The root `freesolo` module intentionally exports no functions. Import from the
subpackages below; lower-level modules may be importable, but they are
implementation helpers unless they appear here or in an example.

| Import | Use case |
| --- | --- |
| `freesolo.tracing.configure_tracer`, `get_tracer`, `force_flush`, `shutdown` | Send OpenTelemetry traces from an application to Freesolo. |
| `freesolo.evaluation.EvaluationClient` | Run custom-scorer evals or environment evals and upload results to Freesolo. |
| `freesolo.evaluation.run_local_evaluation` | Run custom scorers locally without uploading results. |
| `freesolo.evaluation.CustomScorer`, `BinaryResponse`, `NumericResponse` | Define local scorer logic for eval rows. |
| `freesolo.evaluation.HostedJudgeClient` and hosted scorer classes | Use hosted LLM-as-judge scorers with OpenRouter-compatible credentials. |
| `freesolo.datasets.TaskExample`, `Dataset`, `load_dataset` | Load task examples and construct labeled conversations for evals or training. |
| `freesolo.environments.Environment`, `RewardResult`, `RewardMetric`, `GrpoConfig`, `EnvironmentGeneration` | Define task behavior once for evals, GEPA, SFT, and GRPO. |
| `freesolo.training.SftConfig`, `TrainGrpoOptions`, `train_sft`, `train_grpo` | Start SFT or GRPO training from package APIs. |
| `freesolo.gepa.GEPASetup`, `GEPAConfig`, `DefaultReflectionAgent`, `attach_gepa`, `optimize_gepa` | Optimize prompts through the GEPA adapter using the same environment and dataset abstractions. |
| `freesolo.contracts.load_contract_text`, `extract_contract_spec`, `load_contract_spec`, `build_oracle_messages` | Read contract markdown and build oracle prompt messages. |
| `freesolo.utils.oracle.generate_ground_truth_records` | Generate ground-truth JSONL records from source examples using a contract, environment, and oracle model. |
| `freesolo.utils.upload.upload_tinker_checkpoint_to_huggingface` | Upload a Tinker checkpoint to a private Hugging Face model repo. |

## What Gets Stored

- Native OTLP traces and spans
- Resource attributes like `service.name`
- Span names, timings, parent span ids, status, and errors
- Common model attributes such as `gen_ai.system`, `gen_ai.request.model`, and token counts
- Optional `freesolo.input` and `freesolo.output` span attributes

## Notes

- Tracing uses native OpenTelemetry protobuf export to `/api/traces/ingest`.
- Configure third-party OpenTelemetry instrumentors against the provider returned by `configure_tracer(...)`.
- Delivery is handled by the OpenTelemetry span processor you configure.

## Evaluations

`freesolo` also includes a small evaluation API for CI jobs, GitHub bots, and
eval scripts.

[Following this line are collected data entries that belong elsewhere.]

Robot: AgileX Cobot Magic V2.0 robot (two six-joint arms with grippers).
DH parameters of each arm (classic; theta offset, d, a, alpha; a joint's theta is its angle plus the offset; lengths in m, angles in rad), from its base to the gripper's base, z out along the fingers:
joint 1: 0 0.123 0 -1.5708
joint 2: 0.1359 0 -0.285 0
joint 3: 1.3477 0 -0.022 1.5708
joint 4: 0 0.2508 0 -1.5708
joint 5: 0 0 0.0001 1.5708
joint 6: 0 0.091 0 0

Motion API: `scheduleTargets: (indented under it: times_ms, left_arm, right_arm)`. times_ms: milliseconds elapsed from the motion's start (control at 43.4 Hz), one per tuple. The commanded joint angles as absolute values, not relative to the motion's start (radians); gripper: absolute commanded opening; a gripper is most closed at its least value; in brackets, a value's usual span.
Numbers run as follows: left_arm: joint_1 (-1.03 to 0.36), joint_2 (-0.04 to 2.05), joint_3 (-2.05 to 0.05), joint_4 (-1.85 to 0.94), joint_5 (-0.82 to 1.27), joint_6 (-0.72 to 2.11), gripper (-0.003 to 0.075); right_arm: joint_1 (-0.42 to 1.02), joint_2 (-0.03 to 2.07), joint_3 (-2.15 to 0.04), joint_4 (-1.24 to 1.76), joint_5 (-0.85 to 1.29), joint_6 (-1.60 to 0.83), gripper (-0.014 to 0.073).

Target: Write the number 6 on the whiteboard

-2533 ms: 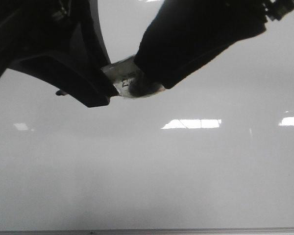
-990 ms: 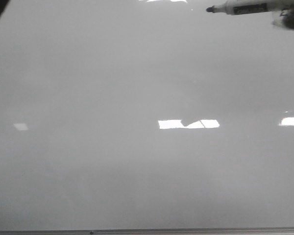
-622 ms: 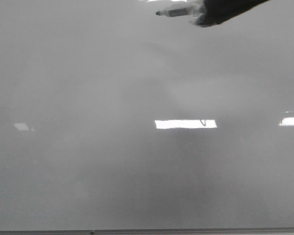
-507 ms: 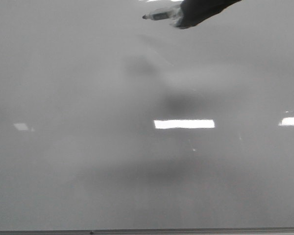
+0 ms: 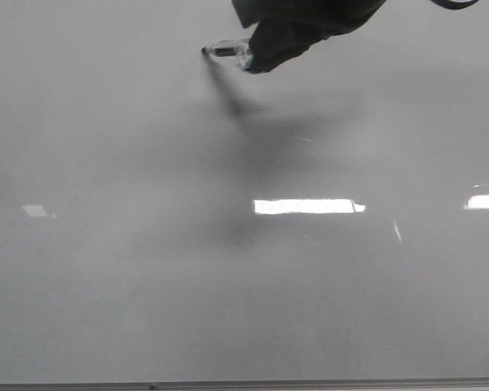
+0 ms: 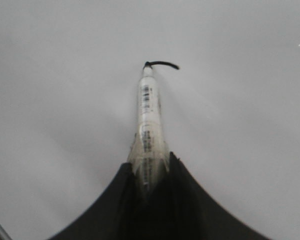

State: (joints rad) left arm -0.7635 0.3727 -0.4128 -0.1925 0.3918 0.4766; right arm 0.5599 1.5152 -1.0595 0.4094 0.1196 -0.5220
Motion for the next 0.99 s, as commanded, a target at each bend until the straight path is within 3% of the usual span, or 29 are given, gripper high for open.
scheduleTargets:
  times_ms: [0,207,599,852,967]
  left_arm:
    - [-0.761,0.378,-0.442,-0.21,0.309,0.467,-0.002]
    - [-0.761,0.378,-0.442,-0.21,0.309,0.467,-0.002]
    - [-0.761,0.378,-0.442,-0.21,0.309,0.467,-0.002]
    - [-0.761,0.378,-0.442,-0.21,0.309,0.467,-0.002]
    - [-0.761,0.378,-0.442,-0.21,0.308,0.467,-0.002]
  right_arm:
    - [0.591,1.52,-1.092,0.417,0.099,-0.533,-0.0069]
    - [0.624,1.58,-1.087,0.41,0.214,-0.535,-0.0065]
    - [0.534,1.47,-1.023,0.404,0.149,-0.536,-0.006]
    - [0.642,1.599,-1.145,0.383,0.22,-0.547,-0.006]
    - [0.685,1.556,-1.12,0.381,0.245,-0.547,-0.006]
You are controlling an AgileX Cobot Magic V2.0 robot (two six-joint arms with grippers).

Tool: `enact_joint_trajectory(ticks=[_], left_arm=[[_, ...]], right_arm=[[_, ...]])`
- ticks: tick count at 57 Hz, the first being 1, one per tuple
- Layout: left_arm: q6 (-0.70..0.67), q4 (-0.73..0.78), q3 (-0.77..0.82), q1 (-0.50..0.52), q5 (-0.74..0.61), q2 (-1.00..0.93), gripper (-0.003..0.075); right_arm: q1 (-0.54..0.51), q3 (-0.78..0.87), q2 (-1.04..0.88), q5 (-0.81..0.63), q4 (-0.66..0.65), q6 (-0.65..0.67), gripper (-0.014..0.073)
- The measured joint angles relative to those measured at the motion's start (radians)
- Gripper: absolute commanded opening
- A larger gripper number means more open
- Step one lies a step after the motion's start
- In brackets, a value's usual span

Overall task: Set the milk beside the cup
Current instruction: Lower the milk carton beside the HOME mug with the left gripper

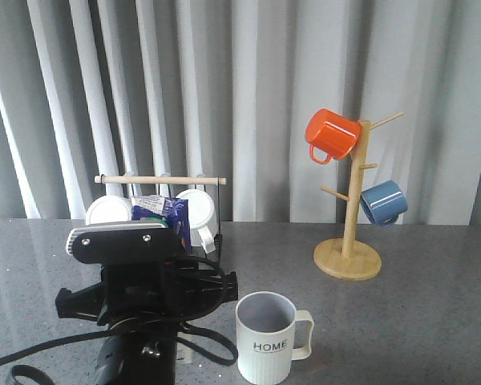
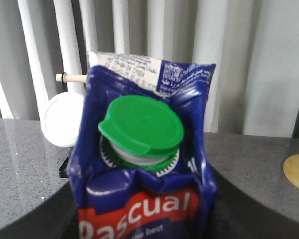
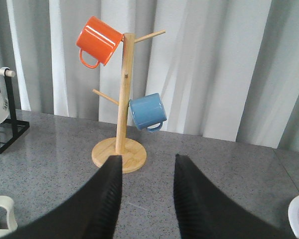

All evaluation runs require `FREESOLO_API_KEY` or an explicit
`api_key`.

Evaluation data is a list of plain dictionaries. There is no separate `Example`
class to construct.

Define scorers by subclassing `CustomScorer` and returning `BinaryResponse` or
`NumericResponse`. Scorers run in your process, and Freesolo uploads the final
results with your API key. Pass scorer objects, not strings.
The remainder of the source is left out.